* **What you will do**
Exclude the pictures, and otherwise reproduce the data in full.
*** Opening Data block ***
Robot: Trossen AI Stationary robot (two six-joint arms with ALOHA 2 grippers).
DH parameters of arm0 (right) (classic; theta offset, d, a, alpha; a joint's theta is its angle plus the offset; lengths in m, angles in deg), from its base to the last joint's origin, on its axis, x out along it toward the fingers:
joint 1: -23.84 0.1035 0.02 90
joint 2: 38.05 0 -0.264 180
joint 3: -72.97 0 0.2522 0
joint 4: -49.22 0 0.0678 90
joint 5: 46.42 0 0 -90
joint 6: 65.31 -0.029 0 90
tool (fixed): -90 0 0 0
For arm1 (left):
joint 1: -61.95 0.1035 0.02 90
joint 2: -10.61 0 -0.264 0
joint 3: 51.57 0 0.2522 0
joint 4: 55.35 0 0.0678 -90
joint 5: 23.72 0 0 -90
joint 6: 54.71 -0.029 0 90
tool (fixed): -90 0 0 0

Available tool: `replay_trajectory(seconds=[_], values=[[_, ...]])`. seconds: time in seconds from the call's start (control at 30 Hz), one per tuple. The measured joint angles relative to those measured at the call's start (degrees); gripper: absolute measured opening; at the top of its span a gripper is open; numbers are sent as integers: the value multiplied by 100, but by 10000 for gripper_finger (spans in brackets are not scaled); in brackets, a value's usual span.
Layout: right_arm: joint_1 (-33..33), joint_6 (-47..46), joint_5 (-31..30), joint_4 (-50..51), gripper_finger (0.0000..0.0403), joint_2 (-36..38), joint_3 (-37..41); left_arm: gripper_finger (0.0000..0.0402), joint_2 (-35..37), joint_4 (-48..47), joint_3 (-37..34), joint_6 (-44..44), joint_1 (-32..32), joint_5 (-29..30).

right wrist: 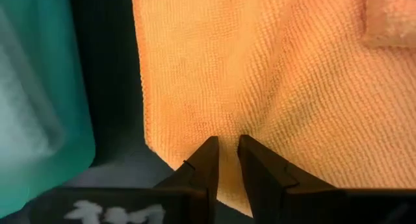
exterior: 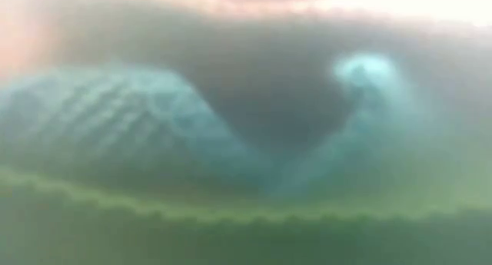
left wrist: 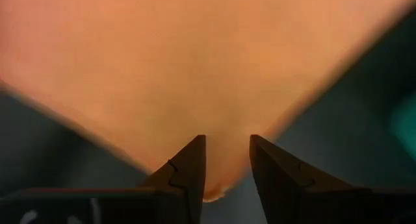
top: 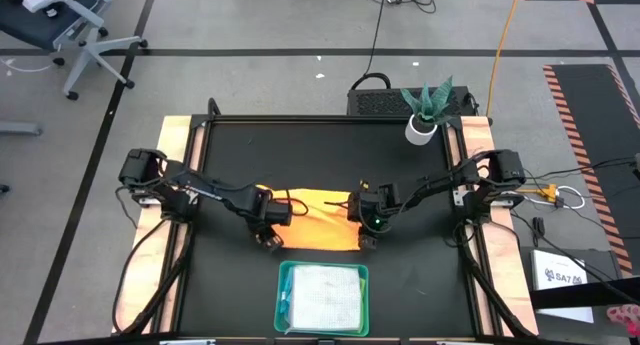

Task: Fold microfiber towels
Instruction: Fold the orange microfiber cloth

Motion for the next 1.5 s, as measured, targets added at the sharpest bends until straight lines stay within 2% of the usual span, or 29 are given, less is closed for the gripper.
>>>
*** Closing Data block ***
* **Output for this exercise**
Robot: Trossen AI Stationary robot (two six-joint arms with ALOHA 2 grippers).
DH parameters of arm0 (right) (classic; theta offset, d, a, alpha; a joint's theta is its angle plus the offset; lengths in m, angles in deg), from its base to the last joint's origin, on its axis, x out along it toward the fingers:
joint 1: -23.84 0.1035 0.02 90
joint 2: 38.05 0 -0.264 180
joint 3: -72.97 0 0.2522 0
joint 4: -49.22 0 0.0678 90
joint 5: 46.42 0 0 -90
joint 6: 65.31 -0.029 0 90
tool (fixed): -90 0 0 0
For arm1 (left):
joint 1: -61.95 0.1035 0.02 90
joint 2: -10.61 0 -0.264 0
joint 3: 51.57 0 0.2522 0
joint 4: 55.35 0 0.0678 -90
joint 5: 23.72 0 0 -90
joint 6: 54.71 -0.029 0 90
tool (fixed): -90 0 0 0

Available tool: `replay_trajectory(seconds=[_], values=[[_, ...]])`. seconds: time in seconds from the call's start (control at 30 Hz), one per tuple. The measured joint angles relative to those measured at the call's start (degrees); gripper: absolute measured opening; at the top of its span a gripper is open; numbers are sent as integers: the value multiplied by 100, but by 10000 for gripper_finger (spans in brackets are not scaled); in brackets, a value's usual span.
Layout: right_arm: joint_1 (-33..33), joint_6 (-47..46), joint_5 (-31..30), joint_4 (-50..51), gripper_finger (0.0000..0.0403), joint_2 (-36..38), joint_3 (-37..41); left_arm: gripper_finger (0.0000..0.0402), joint_2 (-35..37), joint_4 (-48..47), joint_3 (-37..34), joint_6 (-44..44), joint_1 (-32..32), joint_5 (-29..30).

right wrist: 
exterior: 
left wrist: 
top: 

Task: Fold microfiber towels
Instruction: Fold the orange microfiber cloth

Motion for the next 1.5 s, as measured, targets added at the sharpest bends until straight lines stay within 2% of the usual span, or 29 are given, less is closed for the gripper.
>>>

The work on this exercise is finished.